Living the Climate Emergency: My Story, Summer ’21

Photo credit: H.Shugarman 2021

On July 8th parts of the upper westside of Manhattan were inundated with torrential rains; subways and roadways flooded, as did my ground floor walkup apartment. The week prior, in Alberta, Canada, my mother lived with a week-long heat wave, daytime temperatures reached the high 90’s multiple days in a row. Dead fish ominously washed up on the beaches of our Alberta family lake house, as the oxygen levels in the lake plunged as high temperatures heated up the lake’s shallow waters.  At the same time, my son in Seattle, WA, was googling homemade air conditioners as that city experienced a “heat dome,” bringing temperatures of more than 100 degrees.  My brother in neighboring British Columbia, is seeing, smelling, and breathing smoke, as many in his province are under mandatory evacuation with 100s of forest fires burning.  One family’s lived experience in two short weeks.

In mid July, headlines around the world shared tragic stories and photos of Germans and Belgians impacted by flash floods; hundreds of people lost their homes and hundreds more lost their lives. Around the world –  daily – extreme weather events stocked by the climate crisis, leave people homeless, with food and water insecurities, sickened, injured, hurt and dead. Yet, too often these events are not reported on outside of the region where they occur. The climate emergency is upon us all – wherever we live. Those of us fortunate enough to be born in the global north or in communities and zip codes where we have been able to hide and ignore the impacts of the growing global climate emergency, must use our voices and our power.
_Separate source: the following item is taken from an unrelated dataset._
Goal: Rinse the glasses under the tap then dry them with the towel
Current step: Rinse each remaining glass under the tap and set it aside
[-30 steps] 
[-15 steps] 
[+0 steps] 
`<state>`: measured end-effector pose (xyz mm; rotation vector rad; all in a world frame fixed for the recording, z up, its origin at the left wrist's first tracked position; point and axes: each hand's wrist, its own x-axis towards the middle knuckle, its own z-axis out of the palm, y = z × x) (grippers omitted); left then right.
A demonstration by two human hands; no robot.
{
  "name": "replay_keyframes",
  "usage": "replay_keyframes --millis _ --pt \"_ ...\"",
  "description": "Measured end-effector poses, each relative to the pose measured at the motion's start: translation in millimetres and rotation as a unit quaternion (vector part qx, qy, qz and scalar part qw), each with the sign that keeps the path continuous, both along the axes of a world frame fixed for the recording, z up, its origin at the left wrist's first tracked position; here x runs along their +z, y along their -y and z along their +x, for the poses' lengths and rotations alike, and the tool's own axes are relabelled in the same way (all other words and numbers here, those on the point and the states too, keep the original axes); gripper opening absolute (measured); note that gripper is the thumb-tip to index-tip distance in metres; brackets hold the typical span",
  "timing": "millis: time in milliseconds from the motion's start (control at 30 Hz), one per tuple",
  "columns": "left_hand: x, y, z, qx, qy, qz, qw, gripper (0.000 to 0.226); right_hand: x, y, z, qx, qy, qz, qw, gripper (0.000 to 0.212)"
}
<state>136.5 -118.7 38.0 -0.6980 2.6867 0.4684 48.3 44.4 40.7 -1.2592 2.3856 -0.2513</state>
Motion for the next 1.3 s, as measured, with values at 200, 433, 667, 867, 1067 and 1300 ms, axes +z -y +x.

The deafening calls to action from Mother Nature demand that we open our eyes and that everyone see and hear her. It’s past time to talk about how we should act and lead, we simply must do so, one step or one giant leap at a time; our children’s future and now truly is in our hands.

As the developed world is confronted head on with the realities of the climate emergency  in a visible and direct way, the developing world and low income areas in the global north  have been living with the crisis for decades.  With the United Nations Climate Conference, COP26 on the horizon in November 2021, will those elected to lead us put in place climate action plans that have near term time tables, not plans that sets far off goals for 2050, too many years away?  Will those in corporations with the power to change the way our natural resources are used and abused, finally wake up to the realities humanity has put in place as the products they mass produce accelerate the climate emergency? As parents, we are awake, we are aware, we are terrified and we are angry. We all must demand that those in powerful positions go big – now; the rest of us must keep the drum beat pounding, the demands for actions clear, and faces of our children in our minds eye at all times as we join mother nature’s calls for action.

Photo credit: H.Shugarman 2o21

 

The climate crisis is a crisis of our own making. Science has shown us this. Science also tells us it is still in our power to slow things down. But, science also tells us we must act now.

Are we listening?

Share your story. We must remind everyone, everywhere,  that the climate emergency is personal to each of us. It’s no longer happening “over there” – wherever that is. As it turns out and as many of us have known for many years, “over there” is in our own backyards, across our street, on the  other side of our town, in the front yards of our mother, our brother, our aunt, our uncle and our dearest friend. We can no longer hide nor pretend the climate emergency  isn’t happening now.

Your Climate Mama,

 

Harriet

Postscript: Upon returning July 20th to NYC from a visit with my family on the West coast, we were greeted with hazy skies and the faint smell of smoke. The smoke was sent by Mother Nature from over 2500 miles away where it originated from forest fires in the American west. She is reminding us in New York City not to close our eyes nor get complacent…We are ALL living the reality of our climate crisis. What happens next is up to us.